### Exercise goal
Select, from the material below, each line with "teal" in it.

### Provided material
--- START ---

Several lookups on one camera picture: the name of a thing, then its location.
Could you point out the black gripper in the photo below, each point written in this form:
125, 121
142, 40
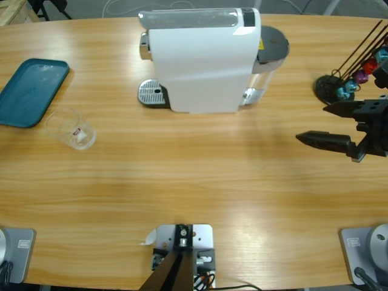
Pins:
379, 136

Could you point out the silver coffee machine lever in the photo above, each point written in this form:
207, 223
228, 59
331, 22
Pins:
188, 18

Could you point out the clear glass cup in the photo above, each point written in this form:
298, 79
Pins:
78, 138

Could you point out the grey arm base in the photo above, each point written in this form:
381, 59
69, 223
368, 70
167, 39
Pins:
21, 248
354, 251

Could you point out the light blue coffee capsule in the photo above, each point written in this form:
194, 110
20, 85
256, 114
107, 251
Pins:
342, 92
351, 86

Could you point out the purple coffee capsule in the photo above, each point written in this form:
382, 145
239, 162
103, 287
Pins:
361, 75

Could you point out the teal coffee capsule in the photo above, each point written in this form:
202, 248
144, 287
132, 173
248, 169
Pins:
382, 54

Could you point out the white capsule coffee machine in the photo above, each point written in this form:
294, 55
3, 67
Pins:
200, 66

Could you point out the black capsule holder with rods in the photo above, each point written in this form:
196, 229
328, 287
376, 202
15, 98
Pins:
325, 88

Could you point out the clear water tank grey lid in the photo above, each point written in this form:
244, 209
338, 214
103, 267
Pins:
271, 42

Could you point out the white metal furniture leg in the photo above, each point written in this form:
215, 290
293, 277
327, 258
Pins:
258, 3

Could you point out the chrome drip tray grate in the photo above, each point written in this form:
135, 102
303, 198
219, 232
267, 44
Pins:
148, 91

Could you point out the white tape tag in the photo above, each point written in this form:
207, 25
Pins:
150, 238

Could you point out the teal plastic tray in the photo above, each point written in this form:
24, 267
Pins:
30, 91

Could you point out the black chair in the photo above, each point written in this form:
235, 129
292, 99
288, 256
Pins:
51, 3

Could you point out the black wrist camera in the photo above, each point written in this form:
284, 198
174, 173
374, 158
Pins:
382, 75

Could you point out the white metal table frame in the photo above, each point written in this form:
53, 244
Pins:
332, 7

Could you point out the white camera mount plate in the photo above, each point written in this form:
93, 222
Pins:
203, 235

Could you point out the black mount clamp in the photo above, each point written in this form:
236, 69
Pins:
209, 254
158, 259

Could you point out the black camera post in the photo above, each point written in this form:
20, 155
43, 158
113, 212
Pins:
172, 272

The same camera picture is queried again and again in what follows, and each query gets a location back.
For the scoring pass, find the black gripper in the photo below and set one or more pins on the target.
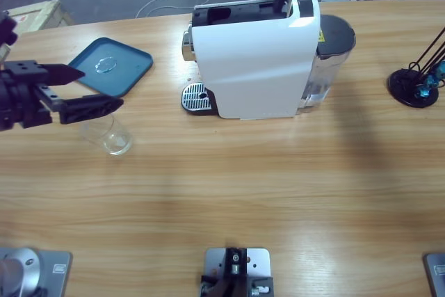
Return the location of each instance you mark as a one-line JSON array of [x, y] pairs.
[[21, 98]]

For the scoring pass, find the clear drinking glass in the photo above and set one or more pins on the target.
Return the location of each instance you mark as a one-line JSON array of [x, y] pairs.
[[111, 140]]

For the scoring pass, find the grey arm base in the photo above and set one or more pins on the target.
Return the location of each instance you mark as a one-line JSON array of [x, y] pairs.
[[436, 272], [34, 269]]

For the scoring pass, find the white capsule coffee machine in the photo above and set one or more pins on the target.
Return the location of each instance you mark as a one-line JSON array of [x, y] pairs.
[[250, 67]]

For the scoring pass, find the blue foil coffee capsule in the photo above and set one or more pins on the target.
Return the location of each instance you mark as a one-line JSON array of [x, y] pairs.
[[432, 81], [422, 92], [441, 70]]

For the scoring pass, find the blue square plastic tray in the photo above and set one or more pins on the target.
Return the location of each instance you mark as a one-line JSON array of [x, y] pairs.
[[128, 64]]

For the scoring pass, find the wooden crate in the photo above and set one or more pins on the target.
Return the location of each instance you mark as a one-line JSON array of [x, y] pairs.
[[38, 15]]

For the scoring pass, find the clear water tank black lid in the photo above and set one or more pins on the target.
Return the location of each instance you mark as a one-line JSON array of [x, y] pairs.
[[333, 64]]

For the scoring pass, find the black capsule holder stand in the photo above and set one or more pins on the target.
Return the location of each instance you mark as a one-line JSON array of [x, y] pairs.
[[406, 88]]

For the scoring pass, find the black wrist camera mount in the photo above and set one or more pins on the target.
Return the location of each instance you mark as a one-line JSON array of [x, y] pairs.
[[7, 31]]

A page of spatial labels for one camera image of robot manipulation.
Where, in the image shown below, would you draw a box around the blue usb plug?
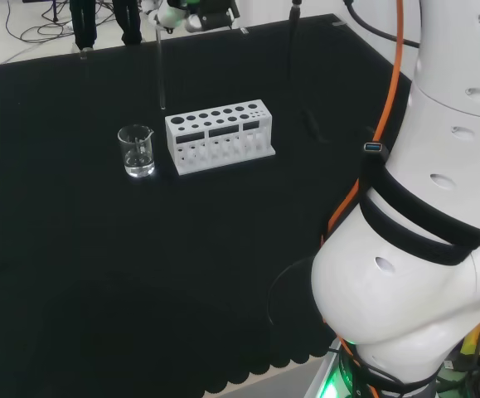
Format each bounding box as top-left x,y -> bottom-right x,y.
362,141 -> 390,162

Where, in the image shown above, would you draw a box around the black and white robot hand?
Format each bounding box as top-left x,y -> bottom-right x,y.
141,0 -> 201,34

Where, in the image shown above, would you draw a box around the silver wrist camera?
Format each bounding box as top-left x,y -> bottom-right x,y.
183,0 -> 241,33

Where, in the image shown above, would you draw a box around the white test tube rack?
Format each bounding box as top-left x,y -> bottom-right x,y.
164,98 -> 277,177

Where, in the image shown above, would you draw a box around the thin black floor cable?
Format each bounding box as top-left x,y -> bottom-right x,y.
0,0 -> 77,66

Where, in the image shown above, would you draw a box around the black bench cloth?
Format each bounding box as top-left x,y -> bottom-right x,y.
0,12 -> 422,398

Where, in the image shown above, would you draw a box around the black tripod pole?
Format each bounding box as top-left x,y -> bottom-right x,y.
285,0 -> 303,86

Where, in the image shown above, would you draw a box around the clear glass rod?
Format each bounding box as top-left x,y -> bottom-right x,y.
154,23 -> 167,111

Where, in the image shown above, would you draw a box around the orange cable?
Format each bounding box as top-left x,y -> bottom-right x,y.
325,0 -> 405,250

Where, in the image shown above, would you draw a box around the grey base plate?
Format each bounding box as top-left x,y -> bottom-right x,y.
303,350 -> 348,398

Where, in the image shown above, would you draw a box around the clear glass beaker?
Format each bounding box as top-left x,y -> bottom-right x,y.
116,123 -> 157,179

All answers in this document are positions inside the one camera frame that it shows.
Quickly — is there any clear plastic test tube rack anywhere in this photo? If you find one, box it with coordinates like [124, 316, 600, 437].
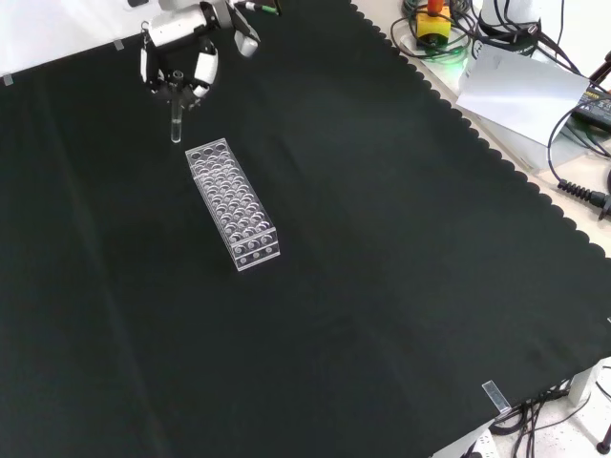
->
[184, 137, 281, 274]

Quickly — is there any pale paper board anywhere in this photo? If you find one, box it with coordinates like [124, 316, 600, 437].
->
[454, 44, 592, 147]

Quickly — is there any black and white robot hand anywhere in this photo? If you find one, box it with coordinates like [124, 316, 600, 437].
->
[138, 0, 262, 114]

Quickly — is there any yellow stop button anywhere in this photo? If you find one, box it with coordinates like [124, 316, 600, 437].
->
[413, 0, 453, 50]

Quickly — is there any black ribbed cable plug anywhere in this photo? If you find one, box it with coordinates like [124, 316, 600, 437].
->
[557, 177, 611, 221]

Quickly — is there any white power strip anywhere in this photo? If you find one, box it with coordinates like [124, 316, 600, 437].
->
[455, 427, 496, 458]

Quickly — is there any black power adapter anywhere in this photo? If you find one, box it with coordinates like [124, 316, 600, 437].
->
[571, 87, 611, 126]

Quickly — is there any cable with green connector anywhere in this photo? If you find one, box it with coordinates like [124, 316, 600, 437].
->
[237, 0, 284, 16]

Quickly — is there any white bench leg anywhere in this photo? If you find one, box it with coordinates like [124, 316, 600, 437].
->
[569, 369, 597, 407]

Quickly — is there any black tripod leg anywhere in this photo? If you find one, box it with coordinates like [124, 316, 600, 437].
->
[587, 47, 611, 93]

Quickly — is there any clear glass test tube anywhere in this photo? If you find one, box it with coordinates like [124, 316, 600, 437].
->
[169, 70, 186, 144]

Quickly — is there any black looped cable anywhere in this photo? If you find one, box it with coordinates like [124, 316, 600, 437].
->
[545, 100, 611, 188]

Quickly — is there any black bench cloth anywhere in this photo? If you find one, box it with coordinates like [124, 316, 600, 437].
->
[0, 0, 611, 458]

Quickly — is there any black cable bundle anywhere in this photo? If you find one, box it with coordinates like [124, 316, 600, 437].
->
[489, 362, 611, 458]

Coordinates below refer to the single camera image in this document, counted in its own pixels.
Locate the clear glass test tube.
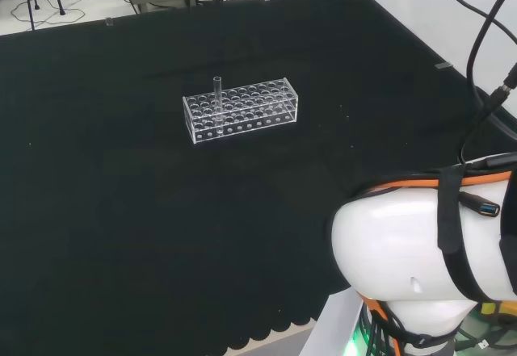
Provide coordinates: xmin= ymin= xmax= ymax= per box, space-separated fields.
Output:
xmin=212 ymin=75 xmax=224 ymax=136

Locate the clear plastic test tube rack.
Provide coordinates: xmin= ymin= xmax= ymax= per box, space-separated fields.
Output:
xmin=182 ymin=77 xmax=300 ymax=145

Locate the black bench cloth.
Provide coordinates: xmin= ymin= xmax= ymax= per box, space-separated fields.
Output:
xmin=0 ymin=0 xmax=517 ymax=352

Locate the yellow stop button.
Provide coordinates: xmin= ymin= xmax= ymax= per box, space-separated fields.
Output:
xmin=479 ymin=301 xmax=511 ymax=317

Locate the black cable blue USB plug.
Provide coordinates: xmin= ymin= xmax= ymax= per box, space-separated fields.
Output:
xmin=458 ymin=191 xmax=502 ymax=218

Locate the black cable with metal plug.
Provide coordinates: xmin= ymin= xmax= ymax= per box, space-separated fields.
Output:
xmin=458 ymin=63 xmax=517 ymax=167

--- END ---

### Answer box
Could you point out the teal coffee capsule in the photo above, each point written in this form:
Could you point out the teal plastic tray in the photo above, each point written in this form:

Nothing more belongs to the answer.